“Materials. Pedro Costa”, burning urban collection – Liberation

Produced under the direction of two critics, a collection of essays and unpublished images plunge into the landscapes and figures of the work of the Portuguese filmmaker.

“What time is it ? Are you going to compress all that?” Compressed, maintenance that opens Materials. Pedro Costa is about sixty pages, and nothing would be taken away from it. Here is a book studded with ghost houses, holey roofs, doors without locks. We enter it through the photograms taken from the body of the films, and particularly, through urban plans. Produced under the direction of critics Luc Chessel – regular contributor to the cinema pages of Release – and Cyril Neyrat, this collection of essays first takes us through the self-constructed popular neighborhoods on the outskirts of Lisbon, which the Portuguese author has placed at the center of his cinema. That is to say, his work, because work is a big topic here. Pedro Costa can be an intimidating figure to dip your toe into the work for the first time. A hieratic, taciturn, austere work, one is tempted to think.

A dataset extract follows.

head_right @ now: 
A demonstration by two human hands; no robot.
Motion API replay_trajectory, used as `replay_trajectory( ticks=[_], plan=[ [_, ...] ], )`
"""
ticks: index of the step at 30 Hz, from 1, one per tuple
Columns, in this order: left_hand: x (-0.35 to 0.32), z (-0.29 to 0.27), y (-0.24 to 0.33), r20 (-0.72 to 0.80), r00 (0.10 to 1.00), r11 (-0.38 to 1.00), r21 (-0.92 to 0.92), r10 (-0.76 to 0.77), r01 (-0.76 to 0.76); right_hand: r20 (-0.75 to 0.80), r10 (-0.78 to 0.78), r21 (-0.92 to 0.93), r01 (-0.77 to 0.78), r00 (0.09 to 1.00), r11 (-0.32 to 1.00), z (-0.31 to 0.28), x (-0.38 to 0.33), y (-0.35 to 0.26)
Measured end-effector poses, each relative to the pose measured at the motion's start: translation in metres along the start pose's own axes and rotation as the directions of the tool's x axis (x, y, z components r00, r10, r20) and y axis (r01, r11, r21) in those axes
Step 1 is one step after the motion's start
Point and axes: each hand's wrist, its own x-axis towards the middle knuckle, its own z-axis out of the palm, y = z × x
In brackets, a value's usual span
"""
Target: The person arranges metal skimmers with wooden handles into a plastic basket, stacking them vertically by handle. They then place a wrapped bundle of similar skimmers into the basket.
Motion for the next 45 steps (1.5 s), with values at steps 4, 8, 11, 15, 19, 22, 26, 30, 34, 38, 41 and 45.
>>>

But burning with an intransigent humanism that seizes us, with a grace that gives the impression of lying very close to the tragic marginals of bones, In Vanda’s room, Forward youth… And lately, Vitalina Varela, whose theatrical release on January 12 coincides with the publication of this admirable sum of unpublished texts and images, by Editions de l’œil. 480 pages in total, it’s not too much to marry the ethics of a filmmaker riveted to a magnificent obsession: “Regaining time, which has always been the enemy of people.”

Materials. Pedro Costa, under the direction of Luc Chessel and Cyril Neyrat, Editions de l’œil, 480 pp., 40 euros.